For the entries below, report every line that includes the word "instance".

* **Collected data**
━━━━━━━━━━━━━━━━━━━━━━━━━━━━━━

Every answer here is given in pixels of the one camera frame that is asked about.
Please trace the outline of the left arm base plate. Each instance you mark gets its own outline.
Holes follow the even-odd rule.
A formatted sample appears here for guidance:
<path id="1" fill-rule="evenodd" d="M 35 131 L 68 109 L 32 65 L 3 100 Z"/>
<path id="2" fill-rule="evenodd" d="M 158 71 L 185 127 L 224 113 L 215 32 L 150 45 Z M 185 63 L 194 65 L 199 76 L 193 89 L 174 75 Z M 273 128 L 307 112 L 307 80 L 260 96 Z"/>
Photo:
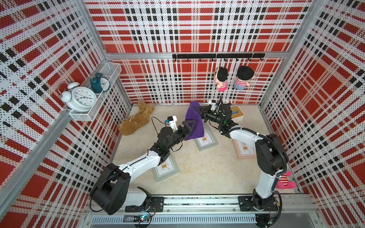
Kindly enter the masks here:
<path id="1" fill-rule="evenodd" d="M 162 212 L 164 197 L 148 197 L 141 206 L 127 206 L 125 212 Z"/>

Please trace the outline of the pink picture frame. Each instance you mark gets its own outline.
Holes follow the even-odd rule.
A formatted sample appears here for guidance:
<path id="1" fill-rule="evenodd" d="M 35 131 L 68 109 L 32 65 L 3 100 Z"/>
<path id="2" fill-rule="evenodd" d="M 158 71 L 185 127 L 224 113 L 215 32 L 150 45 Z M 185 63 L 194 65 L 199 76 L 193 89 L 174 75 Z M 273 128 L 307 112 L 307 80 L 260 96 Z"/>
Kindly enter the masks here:
<path id="1" fill-rule="evenodd" d="M 256 158 L 256 150 L 244 142 L 233 139 L 233 144 L 238 159 Z"/>

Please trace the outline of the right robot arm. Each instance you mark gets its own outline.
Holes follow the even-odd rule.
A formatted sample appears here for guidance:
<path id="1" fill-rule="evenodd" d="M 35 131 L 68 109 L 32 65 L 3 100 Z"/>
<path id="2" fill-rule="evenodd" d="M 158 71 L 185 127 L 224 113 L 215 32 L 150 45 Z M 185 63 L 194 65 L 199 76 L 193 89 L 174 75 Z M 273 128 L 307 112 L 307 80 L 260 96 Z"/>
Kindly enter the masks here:
<path id="1" fill-rule="evenodd" d="M 258 211 L 274 202 L 274 190 L 281 175 L 287 172 L 288 156 L 279 138 L 275 134 L 263 135 L 254 130 L 238 125 L 232 120 L 231 104 L 218 103 L 213 110 L 212 105 L 195 107 L 194 110 L 207 122 L 218 124 L 221 135 L 254 146 L 256 159 L 261 170 L 259 182 L 253 190 L 252 207 Z"/>

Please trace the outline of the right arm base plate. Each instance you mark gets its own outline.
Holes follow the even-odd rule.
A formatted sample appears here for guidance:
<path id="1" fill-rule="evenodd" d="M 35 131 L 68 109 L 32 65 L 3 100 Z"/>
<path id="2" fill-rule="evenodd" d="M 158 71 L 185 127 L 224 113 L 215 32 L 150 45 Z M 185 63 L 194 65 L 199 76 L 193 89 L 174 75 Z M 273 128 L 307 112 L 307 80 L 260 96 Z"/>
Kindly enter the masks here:
<path id="1" fill-rule="evenodd" d="M 238 205 L 241 211 L 278 211 L 279 207 L 273 196 L 262 199 L 260 196 L 239 196 Z"/>

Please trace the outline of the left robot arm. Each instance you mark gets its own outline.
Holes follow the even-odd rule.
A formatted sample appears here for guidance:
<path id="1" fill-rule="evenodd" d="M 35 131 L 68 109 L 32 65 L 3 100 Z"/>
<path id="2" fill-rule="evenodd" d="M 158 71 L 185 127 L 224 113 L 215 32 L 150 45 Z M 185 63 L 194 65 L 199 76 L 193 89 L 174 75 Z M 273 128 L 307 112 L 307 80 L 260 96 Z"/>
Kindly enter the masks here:
<path id="1" fill-rule="evenodd" d="M 175 131 L 171 127 L 163 127 L 157 135 L 157 142 L 141 157 L 120 166 L 113 163 L 107 165 L 90 192 L 90 201 L 94 201 L 108 215 L 116 213 L 121 207 L 149 210 L 153 204 L 152 195 L 142 187 L 131 188 L 129 185 L 146 171 L 165 162 L 170 150 L 194 130 L 196 121 L 183 121 L 182 124 Z"/>

━━━━━━━━━━━━━━━━━━━━━━━━━━━━━━

* **TASK RESPONSE**
Please trace the outline of the left arm base plate. Each instance you mark gets its own outline.
Please trace the outline of the pink picture frame. Each instance you mark gets its own outline.
Please trace the outline of the right robot arm. Each instance you mark gets its own outline.
Please trace the outline of the right arm base plate. Each instance you mark gets its own outline.
Please trace the outline of the left robot arm. Each instance you mark gets its own outline.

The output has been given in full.